Review of White God

White God (2014)
9/10
Hungarian philosophy
13 August 2015
Warning: Spoilers
So now I have read some of the reviews of White God here, and I felt like I needed to contribute with a different perspective on some of the things that are being said. I usually do not write reviews so bear with me.

First and foremost, when going in to watch this movie one has to be prepared for it to be a genre movie - One that features dogs in a way that could make the movie dull if you're not an animal-kind of person, the other thing to bear in mind is that the movie is not meant to be realistic (though it may seem like it in the first half of it) - It is rather more of a "revenge fantasy".

Second: Multiple reviews criticizes the fact that the streets we see the dogs run through are empty: Why does everyone in this fantasy-Hungarian universe hate dogs? Well they don't. And I think people are forgetting that the dogs had already killed human beings when they escaped the dog pound (where they were held awaiting euthanasia because they had been declared: Dangerous to people) - So in the news they warn about the dogs and people are told to stay indoors because these dogs are killers and because there are a couple of hundreds of them and anyone who knows dogs also knows that dogs sometimes become even more dangerous when they are a big group together: Its called pack- mentality.

I really think the critic on this point misses the mark completely, no one in the movie is represented as hateful or evil (except the abusers of Hagen - which is the main dogs name, and not Max, which is a name the abusers give him). An example of this is the 13 year old main characters father: In the first scene we meet him on his job: He works as a meat inspector on a meatpacking plant and this scene is maybe one of the most powerful in the movie. We see the cold, sterile room and a cow carcass being cut open in all its gory - Shortly thereafter we see the father outside the building and then the scene closes with a man walking two cows into the butchery - Its very powerful: Life and death: What is a life? What is a cows life? To the father animals are food - They are resources. When the father realizes that the daughter is bringing a dog to live with him he is still in a kind of platonic cave - pre-enlightened and even though we as viewers (and animal lovers) are deeply frustrated with his treatment of Hagen, a lot of us also recognizes this type of attitude towards dogs (and other animals alike) or at least aspects of it. But the point here is that the father eventually evolves: Or you could say that the daughter takes up, what in Plato's story is the role of the philosopher: the job of freeing her father from the shackles of the cave and she does so by the way of love: Another powerful message: Not only is love the only thing that conquers all - but the father is testament to the human beings ability to get enlightened - to have empathy and to grow.

This was what struck me the deepest: That it would have been so easy to fall down into the clichés of bad people and good people - But the movies message is opposite: In the end we have the power to look a creature in the eyes and feel something - To understand that they have value besides being resources for human consumption or clothing.

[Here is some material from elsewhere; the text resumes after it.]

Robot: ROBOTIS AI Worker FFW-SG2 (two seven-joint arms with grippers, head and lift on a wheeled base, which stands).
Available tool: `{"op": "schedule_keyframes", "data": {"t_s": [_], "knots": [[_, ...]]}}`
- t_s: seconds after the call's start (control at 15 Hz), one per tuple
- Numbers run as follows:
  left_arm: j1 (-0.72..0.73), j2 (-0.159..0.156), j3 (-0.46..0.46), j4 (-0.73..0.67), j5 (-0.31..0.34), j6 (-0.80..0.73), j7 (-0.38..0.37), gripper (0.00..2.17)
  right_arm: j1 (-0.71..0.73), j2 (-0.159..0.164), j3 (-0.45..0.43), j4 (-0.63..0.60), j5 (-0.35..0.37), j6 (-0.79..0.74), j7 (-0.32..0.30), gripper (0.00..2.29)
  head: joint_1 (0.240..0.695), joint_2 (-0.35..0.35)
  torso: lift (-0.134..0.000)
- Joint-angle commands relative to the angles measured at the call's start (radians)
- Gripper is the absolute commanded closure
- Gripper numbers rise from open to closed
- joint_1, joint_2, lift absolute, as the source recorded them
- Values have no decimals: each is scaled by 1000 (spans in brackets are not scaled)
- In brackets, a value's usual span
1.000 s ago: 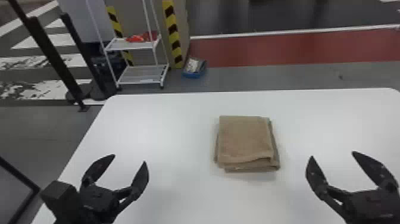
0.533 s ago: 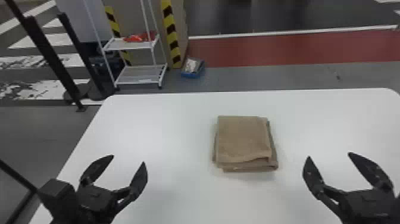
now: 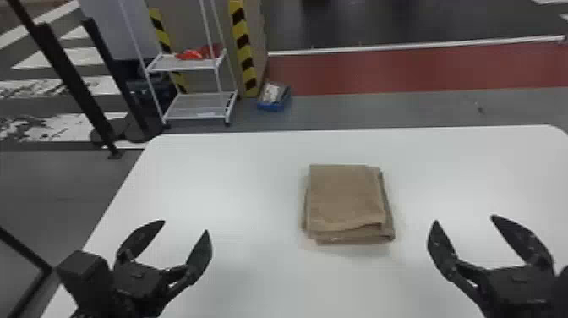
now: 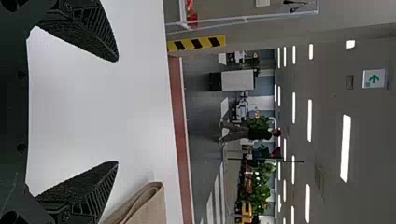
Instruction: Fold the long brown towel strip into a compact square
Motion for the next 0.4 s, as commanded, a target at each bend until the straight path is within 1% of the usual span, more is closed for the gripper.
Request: {"op": "schedule_keyframes", "data": {"t_s": [0.0, 0.33], "knots": [[-3, -7, -1, 5, 0, 1, 0, 100, -6, 1, -1, 10, -1, 0, 0, 83, 695, 167, -125], [-4, -7, -3, 5, 0, -2, -1, 100, -14, 1, -3, 19, -4, -3, 0, 83, 695, 163, -125]]}}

The last thing I want to point out as a main point of the movie, is the theme of loneliness. The main character (the girl) is a teenager - She is clearly estranged from her father - The mother has left, it seems like she has no real friends and the one boy that she likes, likes someone else. One of the other reviews here mentions that the scene in the club was way to long and didn't have a point: I tend to disagree. I think the point was to show the post- modern paradox of a club filled with people - with alcohol and drugs - A place where people go to go out with others and still it can be a place where loneliness is felt more deeply than almost anywhere else - Just like the girl feels in this movie. She is surrounded by young people: And she is SO alone - The same loneliness fills her life even when she is together with her father: There is a space in the human heart where no other person can go. And here is another strong message of the movie: The relation between human-dog is such that you can be still together - that a look is enough to understand and feel understood, that there is some kind of armor that we wear when we are with other people, that simply falls away when we are with other living creatures.